The fact that this kind of open neofascist revisionism has become established is not least of all bound up with the dominance of the anti-Marxist and antisocialist conceptions and narratives of the 20th century, including of the sources of fascism and anti-Semitism. In this regard, too, the 1980s were a turning point. The vicious attacks by figures such as Daniel Goldhagen and Christopher Browning on Arno Mayer’s Why did the Heavens not Darken, which Hanebrink summarizes very briefly, and without taking a clear position on them, were symptomatic of a much broader shift.
Exploiting certain weaknesses in Mayer’s account, which insisted that the primary motivation for the genocide of European Jewry by the Nazis was their anti-Bolshevism, Browning and Goldhagen vehemently denied that any relationship existed between the rise of the Nazis and their genocidal hatred of the Jews, and the bourgeoisie’s reaction against the threat of socialist revolution and the Marxist workers’ movement.
By the mid-1990s, Browning sought to portray the Holocaust as the outcome of the actions and thoughts of “ordinary men” in “modern society”. Meanwhile, Goldhagen, in his Willing Executioners, claimed that the Holocaust had been a “German national project,” supported and implemented by “ordinary Germans.” Such completely ahistorical and anti-Marxist conceptions have since come to dominate academic circles. They have done much to disarm workers and intellectuals in the face of the onslaught of fascist forces, including at the universities. 
Against this background, there is some significance to Hanebrink’s attempt to draw attention, once more, to the connection between counterrevolution and anti-Semitism. This attempt, however, is ultimately half-hearted: failing to go beyond the framework of the anti-Communism and the anti-Marxism prevalent in academia, Hanebrink’s account is not only inadequate and flawed, it also remains toothless, in the face of the very right-wing forces whose ideology and resurgence he seeks to address.
While Hanebrink’s book deserves to be read, it should be seen, above all, as a means of encouraging further probing into the political and ideological origins of modern anti-Semitism, and the way forward in the fight against fascism today. This will require a much more serious and deeper examination than that provided by Hanebrink himself.

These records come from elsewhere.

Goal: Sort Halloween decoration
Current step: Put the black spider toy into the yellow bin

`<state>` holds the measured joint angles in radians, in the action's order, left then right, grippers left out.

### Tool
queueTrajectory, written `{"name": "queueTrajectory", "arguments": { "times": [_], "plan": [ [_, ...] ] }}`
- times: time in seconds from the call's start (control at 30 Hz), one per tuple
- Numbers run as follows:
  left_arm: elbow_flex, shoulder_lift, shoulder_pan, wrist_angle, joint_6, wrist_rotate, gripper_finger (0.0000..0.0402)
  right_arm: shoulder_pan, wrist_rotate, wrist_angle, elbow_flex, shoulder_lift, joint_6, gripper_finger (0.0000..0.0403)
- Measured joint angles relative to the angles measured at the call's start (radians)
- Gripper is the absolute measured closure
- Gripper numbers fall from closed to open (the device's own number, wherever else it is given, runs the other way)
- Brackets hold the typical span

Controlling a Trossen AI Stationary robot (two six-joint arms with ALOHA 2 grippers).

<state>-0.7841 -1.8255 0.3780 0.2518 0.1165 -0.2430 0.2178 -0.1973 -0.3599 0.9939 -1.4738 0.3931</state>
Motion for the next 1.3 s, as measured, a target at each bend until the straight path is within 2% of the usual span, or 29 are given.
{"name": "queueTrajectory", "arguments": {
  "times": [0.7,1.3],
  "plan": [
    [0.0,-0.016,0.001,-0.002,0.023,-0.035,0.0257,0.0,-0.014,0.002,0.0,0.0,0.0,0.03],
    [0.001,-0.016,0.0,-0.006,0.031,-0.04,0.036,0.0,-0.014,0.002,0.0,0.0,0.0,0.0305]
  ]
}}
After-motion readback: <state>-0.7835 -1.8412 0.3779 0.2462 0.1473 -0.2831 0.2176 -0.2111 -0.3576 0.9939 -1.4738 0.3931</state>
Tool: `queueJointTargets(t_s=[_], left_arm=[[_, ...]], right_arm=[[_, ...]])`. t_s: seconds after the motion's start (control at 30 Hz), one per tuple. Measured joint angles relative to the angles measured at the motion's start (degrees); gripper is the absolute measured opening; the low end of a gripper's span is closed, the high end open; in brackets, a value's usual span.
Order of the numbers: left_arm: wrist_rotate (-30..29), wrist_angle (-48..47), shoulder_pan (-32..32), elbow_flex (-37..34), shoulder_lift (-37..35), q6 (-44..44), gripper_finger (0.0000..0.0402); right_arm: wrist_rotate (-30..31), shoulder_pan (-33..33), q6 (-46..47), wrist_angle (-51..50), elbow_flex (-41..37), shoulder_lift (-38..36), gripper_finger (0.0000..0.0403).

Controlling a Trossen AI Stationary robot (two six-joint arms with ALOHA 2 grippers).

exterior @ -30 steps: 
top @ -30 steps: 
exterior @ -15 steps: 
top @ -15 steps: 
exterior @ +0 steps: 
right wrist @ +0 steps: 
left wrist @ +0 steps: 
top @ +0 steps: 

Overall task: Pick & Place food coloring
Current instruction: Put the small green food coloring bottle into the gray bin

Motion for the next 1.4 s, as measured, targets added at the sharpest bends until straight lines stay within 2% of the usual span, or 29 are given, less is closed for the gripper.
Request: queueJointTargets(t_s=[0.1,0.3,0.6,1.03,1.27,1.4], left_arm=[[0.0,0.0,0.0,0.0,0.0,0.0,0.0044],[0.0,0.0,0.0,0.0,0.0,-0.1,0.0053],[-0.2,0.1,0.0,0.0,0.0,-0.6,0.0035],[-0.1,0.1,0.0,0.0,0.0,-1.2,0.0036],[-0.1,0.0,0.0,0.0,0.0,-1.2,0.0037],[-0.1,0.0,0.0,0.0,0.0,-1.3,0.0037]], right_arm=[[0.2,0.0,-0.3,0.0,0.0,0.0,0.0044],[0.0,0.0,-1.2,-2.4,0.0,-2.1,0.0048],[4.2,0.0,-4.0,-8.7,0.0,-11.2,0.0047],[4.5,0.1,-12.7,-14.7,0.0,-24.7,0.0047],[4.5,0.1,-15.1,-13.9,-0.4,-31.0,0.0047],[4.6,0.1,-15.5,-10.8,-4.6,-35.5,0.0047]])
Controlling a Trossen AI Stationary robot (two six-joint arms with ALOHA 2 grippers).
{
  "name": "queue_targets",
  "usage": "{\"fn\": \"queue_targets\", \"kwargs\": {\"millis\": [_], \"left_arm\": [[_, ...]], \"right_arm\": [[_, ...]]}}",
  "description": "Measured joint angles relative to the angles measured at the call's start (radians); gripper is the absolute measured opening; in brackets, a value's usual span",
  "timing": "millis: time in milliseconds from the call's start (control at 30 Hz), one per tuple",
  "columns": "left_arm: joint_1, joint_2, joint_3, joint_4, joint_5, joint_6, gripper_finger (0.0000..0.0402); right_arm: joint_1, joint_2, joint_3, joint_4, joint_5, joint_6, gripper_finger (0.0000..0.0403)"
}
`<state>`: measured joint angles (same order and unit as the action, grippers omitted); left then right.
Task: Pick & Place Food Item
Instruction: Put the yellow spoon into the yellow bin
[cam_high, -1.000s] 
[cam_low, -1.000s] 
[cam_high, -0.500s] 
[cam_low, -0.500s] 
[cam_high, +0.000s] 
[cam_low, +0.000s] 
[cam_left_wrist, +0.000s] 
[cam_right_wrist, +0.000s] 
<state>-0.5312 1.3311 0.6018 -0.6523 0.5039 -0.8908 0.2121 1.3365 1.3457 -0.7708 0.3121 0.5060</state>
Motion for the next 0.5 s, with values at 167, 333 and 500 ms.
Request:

 Tumanova, Alla, “Shag vpravo, shag vlevo”, in: I. A. Mazus (ed.), Poka svobodoiu gorim. O molodezhnom antistalininskom dvizhenii kontsa 40-kh – nachala 50-kh godov, Moskva: Nezavisimoe izdatel’stvo “Pik” 2004, pp. 223, 337.
 Ernst Nolte, “Between Historical Legend and Revisionism?”, in: Forever in the Shadow of Hitler? Original Documents of the Historikerstreit, the controversy concerning the singularity of the Holocaust, transl. by James Knowlton and Truett Cates. New Jersey: Humanities Press 1993, p. 14.
 It should be noted that Paul Hanebrink failed to respond to an email by the WSWS, drawing his attention to a $300,000 grant that Princeton University recently provided to Baberowski’s project on “dictatorships in transition.” See also: Princeton University provides $300,000 in funding for right-wing historian and propagandist Jörg Baberowski.
 For an analysis of Goldhagen, see David North. “The Myth of Ordinary Germans: A Critical Review of Daniel Goldhagen’s Hitler’s Willing Executioners ” in The Russian Revolution and the Unfinished Twentieth Century, Mehring Books 2014, pp. 277-300.